背後の村長が少し息をのむのがわかった。……やりすぎちまったな。そこまで怒鳴りつけるきはなかったんだが。
「しろ知ってるよ。お兄ちゃん、勇者にひどいことされたのっ。だから、同じ扱いされるの嫌なだけなのっ!」
……シロがなんだか釈明してる。別にそんなことしなくていいっつーの。
こいつらに好かれる気はサラサラないのだが。
「それは大変失礼しました。
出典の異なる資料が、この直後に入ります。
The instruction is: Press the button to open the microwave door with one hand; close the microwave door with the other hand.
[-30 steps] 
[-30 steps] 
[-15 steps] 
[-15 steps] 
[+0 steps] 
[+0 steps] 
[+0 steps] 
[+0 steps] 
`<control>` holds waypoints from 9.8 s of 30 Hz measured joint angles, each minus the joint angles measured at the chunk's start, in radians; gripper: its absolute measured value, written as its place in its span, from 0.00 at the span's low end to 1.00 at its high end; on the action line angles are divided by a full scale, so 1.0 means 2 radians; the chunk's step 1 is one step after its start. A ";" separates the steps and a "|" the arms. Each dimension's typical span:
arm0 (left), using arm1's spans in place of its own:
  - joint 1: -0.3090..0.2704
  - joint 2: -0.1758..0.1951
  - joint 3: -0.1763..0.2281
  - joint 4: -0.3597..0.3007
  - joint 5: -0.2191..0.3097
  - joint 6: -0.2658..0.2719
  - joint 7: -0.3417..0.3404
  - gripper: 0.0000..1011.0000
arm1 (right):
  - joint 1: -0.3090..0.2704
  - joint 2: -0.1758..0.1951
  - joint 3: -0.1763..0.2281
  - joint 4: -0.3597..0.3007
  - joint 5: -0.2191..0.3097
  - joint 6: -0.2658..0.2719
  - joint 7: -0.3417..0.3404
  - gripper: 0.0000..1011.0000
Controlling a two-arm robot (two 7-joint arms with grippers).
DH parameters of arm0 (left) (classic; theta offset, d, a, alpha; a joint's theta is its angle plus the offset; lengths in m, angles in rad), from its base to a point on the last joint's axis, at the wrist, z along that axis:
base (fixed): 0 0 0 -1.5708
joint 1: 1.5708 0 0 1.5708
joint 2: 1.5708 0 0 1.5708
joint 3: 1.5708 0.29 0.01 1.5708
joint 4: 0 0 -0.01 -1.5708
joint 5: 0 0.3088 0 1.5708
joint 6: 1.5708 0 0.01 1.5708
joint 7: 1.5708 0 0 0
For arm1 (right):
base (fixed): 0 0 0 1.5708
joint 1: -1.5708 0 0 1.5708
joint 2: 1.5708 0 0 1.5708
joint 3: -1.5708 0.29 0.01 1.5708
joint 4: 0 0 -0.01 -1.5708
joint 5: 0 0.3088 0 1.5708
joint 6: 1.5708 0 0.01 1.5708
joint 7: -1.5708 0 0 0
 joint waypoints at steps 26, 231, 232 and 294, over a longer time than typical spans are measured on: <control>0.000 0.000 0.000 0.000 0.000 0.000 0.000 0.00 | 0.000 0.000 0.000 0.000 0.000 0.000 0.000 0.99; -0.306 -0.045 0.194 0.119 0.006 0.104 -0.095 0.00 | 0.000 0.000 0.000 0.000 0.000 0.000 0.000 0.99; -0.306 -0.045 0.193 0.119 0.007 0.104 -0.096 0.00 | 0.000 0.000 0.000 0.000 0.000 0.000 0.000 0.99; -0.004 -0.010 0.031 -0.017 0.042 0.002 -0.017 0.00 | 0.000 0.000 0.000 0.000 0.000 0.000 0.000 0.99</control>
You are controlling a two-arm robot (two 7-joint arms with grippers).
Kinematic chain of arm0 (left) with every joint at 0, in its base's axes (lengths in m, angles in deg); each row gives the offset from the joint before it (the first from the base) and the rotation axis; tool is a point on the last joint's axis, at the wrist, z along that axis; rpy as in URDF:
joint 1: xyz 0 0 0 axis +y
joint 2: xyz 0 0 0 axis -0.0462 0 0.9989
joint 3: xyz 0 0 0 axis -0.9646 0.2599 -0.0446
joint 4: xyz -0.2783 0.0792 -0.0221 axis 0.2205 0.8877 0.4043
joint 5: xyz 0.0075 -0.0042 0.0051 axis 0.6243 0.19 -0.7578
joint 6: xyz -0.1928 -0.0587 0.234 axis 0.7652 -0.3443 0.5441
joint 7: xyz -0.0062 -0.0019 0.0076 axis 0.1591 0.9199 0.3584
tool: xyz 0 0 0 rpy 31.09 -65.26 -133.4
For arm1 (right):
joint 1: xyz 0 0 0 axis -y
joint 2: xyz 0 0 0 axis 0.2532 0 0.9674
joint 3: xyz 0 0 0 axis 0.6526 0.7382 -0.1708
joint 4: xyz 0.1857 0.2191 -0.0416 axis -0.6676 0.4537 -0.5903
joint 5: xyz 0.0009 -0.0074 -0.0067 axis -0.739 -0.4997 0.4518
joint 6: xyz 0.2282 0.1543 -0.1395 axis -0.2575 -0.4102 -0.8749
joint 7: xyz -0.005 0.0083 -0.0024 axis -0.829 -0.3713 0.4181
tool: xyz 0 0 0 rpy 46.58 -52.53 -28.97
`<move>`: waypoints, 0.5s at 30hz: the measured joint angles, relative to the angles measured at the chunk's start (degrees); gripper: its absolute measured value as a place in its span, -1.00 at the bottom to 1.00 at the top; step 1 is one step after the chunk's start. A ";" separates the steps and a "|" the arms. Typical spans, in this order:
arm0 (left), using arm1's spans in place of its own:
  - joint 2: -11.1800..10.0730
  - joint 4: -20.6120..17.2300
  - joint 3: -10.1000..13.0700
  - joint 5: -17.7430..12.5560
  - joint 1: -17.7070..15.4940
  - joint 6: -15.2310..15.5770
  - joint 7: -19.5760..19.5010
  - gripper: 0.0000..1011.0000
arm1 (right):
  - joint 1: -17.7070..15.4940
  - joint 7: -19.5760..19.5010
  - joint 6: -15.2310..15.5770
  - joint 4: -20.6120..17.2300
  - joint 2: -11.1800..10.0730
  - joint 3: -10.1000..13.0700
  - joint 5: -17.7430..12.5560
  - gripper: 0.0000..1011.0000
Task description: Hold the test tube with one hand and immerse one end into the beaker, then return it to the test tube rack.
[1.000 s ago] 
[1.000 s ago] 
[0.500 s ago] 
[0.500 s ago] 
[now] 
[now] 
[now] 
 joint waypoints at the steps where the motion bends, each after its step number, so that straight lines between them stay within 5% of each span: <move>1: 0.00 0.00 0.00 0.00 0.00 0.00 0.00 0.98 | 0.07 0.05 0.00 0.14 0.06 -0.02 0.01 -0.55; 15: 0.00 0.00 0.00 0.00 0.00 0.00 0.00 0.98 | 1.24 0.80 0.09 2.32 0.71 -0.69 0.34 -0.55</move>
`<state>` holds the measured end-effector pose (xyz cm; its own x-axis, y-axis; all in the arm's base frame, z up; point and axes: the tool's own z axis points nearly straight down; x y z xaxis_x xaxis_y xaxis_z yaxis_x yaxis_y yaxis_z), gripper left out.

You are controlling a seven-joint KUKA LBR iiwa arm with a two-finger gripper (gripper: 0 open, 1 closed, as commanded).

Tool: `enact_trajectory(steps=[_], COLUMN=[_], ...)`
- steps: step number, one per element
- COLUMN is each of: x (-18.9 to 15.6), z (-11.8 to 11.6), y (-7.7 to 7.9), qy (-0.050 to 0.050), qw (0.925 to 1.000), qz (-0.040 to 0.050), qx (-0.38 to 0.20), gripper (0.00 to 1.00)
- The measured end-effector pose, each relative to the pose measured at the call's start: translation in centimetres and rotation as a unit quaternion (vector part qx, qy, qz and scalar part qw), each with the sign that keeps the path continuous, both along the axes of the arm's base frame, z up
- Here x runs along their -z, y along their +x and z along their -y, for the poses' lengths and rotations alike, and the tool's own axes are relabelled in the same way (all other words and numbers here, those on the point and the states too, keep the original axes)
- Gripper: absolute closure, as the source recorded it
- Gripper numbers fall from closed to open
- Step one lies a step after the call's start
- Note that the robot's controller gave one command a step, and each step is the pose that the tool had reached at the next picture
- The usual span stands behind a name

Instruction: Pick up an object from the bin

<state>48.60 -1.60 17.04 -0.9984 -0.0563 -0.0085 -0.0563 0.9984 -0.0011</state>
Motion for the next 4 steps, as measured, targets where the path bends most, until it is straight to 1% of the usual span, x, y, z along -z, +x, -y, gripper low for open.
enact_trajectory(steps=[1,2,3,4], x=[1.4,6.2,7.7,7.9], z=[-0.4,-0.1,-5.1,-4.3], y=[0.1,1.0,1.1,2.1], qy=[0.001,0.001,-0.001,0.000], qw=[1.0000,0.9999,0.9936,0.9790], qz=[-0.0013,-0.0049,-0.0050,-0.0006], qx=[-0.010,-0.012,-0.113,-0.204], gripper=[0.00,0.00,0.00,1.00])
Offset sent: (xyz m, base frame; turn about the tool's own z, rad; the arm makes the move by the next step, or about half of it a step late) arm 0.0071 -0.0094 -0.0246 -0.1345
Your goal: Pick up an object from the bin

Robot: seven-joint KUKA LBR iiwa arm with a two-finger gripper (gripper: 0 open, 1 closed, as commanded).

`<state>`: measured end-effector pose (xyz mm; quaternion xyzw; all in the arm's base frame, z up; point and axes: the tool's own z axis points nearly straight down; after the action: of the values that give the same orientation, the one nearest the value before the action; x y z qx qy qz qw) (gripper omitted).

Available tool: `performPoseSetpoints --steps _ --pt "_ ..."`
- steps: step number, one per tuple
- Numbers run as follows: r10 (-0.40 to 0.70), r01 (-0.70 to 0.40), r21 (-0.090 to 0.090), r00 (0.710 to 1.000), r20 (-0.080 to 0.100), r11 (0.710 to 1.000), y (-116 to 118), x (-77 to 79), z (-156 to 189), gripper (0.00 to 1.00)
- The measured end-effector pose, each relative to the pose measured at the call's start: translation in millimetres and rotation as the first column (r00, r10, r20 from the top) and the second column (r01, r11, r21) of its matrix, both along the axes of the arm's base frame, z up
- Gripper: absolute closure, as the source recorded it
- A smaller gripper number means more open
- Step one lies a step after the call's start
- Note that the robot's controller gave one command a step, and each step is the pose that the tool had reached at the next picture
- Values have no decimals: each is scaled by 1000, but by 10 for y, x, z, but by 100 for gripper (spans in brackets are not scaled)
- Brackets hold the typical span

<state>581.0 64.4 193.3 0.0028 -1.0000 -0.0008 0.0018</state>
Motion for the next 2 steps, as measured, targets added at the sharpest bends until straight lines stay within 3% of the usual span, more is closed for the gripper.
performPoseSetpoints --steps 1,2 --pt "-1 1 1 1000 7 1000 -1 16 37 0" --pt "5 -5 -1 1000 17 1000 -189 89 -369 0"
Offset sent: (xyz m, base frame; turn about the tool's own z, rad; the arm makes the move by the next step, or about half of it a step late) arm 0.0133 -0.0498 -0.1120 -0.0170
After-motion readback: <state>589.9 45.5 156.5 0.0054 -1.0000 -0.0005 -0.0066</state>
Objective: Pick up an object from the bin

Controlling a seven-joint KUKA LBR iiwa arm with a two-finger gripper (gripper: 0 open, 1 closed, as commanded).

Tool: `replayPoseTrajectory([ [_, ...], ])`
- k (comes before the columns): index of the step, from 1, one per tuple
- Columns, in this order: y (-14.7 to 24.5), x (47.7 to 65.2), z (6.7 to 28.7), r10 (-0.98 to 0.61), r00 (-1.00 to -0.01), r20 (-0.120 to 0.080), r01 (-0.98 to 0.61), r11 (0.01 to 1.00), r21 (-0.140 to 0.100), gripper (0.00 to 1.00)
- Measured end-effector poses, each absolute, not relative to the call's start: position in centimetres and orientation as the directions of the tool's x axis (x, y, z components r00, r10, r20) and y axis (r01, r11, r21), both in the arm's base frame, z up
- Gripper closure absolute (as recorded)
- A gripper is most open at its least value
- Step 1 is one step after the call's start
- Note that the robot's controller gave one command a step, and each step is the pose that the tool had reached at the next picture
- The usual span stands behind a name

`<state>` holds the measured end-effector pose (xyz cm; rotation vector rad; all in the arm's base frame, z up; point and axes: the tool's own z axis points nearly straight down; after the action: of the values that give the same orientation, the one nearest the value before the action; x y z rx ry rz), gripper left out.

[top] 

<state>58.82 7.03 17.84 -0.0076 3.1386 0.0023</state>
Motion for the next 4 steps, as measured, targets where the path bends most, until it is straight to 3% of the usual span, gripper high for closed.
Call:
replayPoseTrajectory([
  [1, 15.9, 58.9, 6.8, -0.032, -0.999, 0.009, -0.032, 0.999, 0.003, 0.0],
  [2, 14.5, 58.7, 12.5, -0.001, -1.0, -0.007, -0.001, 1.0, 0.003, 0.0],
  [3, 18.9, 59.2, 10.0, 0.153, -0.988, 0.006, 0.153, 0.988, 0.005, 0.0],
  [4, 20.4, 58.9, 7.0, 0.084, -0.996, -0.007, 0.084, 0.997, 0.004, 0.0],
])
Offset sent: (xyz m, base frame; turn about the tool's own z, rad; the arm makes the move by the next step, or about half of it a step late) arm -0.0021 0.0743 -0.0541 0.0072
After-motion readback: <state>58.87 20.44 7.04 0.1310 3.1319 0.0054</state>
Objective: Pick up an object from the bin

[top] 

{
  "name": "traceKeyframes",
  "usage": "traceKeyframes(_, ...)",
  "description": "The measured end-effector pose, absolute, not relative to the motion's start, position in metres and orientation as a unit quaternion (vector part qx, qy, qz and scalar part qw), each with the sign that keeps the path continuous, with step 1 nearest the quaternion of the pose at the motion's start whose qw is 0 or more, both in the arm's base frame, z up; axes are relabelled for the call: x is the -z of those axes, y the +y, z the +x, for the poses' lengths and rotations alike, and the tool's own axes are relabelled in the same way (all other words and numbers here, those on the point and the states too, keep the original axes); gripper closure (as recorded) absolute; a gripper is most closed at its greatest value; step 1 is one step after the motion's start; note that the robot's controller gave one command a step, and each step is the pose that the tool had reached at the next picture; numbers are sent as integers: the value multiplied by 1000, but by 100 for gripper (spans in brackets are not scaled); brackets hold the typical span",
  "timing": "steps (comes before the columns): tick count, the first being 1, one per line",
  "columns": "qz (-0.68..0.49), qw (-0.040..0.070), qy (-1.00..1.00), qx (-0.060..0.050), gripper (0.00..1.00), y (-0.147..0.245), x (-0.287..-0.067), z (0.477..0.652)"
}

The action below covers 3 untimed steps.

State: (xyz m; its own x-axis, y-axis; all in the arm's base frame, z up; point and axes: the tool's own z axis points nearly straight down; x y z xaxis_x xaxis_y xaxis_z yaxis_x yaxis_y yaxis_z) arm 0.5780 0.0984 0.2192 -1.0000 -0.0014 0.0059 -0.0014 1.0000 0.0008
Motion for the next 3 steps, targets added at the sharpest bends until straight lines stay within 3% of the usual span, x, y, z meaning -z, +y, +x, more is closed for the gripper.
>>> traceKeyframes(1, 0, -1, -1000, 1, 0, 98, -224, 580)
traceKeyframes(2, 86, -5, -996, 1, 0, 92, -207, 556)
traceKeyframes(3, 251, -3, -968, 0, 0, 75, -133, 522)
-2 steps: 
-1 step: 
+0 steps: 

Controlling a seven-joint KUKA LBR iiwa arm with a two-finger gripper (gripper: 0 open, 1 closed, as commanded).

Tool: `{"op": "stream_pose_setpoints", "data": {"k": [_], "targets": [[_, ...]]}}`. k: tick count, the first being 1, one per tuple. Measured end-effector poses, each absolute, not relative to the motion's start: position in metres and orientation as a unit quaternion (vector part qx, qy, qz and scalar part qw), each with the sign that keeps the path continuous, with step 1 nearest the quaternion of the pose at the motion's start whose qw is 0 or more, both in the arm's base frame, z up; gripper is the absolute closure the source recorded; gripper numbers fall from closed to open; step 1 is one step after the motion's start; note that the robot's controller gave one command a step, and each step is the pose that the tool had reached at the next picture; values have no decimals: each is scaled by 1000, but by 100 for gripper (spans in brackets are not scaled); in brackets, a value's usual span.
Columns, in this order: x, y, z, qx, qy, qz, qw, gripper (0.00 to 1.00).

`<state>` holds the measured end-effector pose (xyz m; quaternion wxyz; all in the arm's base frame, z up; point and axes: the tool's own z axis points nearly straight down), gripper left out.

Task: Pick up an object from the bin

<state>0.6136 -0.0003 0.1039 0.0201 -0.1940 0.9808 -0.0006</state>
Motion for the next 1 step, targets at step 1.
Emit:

では、なんとお呼びすれば?」
「名前を聞いてどうする?」
「この村の子々孫々にまで、あなた様の偉業を言い伝えとして残そうと……」
俺は無視して立ち去る。
「お待ちを!」
「待たねえよ。いくぞ、シロ」
「うん!」
ぼんっ、とシロがフェンリル姿へと戻る。
俺はその背中にひらりと乗っかる。
「あ、あの! お礼を!」
「いらん、くどい。俺は別に金もアイテムもいらん。情報があるなら別だが」
「情報?」
「ああ。くそ勇者どもを探してる」
すると村長が言う。
「それなら、ここから少し北西に行った先に街があります。そこに勇者様……いや、勇者がいると聞いたことがあります」
……勇者がいる、だと。
そいつが木曽川かどうかはわからないが、勇者なら何か女神に関する情報を持ってるかも知れない。
「情報ありがとな」
「あ、あの……情報以外にもお渡しできるものが……」
「んなもん、いらねえよ」
貧乏人から金を取るほど人間終わってねえ。
シロが走り出す。
「ありがとうございます! フェンリルの主様!」
……どうやら名乗らなかったせいで、フェンリルの主扱になってる。
勘違いしてるんじゃねえよ。シロは家族だ。主従じゃないっつの。
……まあ、訂正すると面倒だし、さっさと帰ることにする。
「ありがとうございました~!」
背後で村人たちが俺たちに手を振っているのがチラッと見えた。が、別に無視して前を向く。
『良かったねお兄ちゃんのファンが、お姉ちゃん以外にもふえたよ!』
アホエルフが相手なら耳の一つでもつまむところだが、子供を痛め付ける趣味はないので、聞こえなかったふりしたのだった。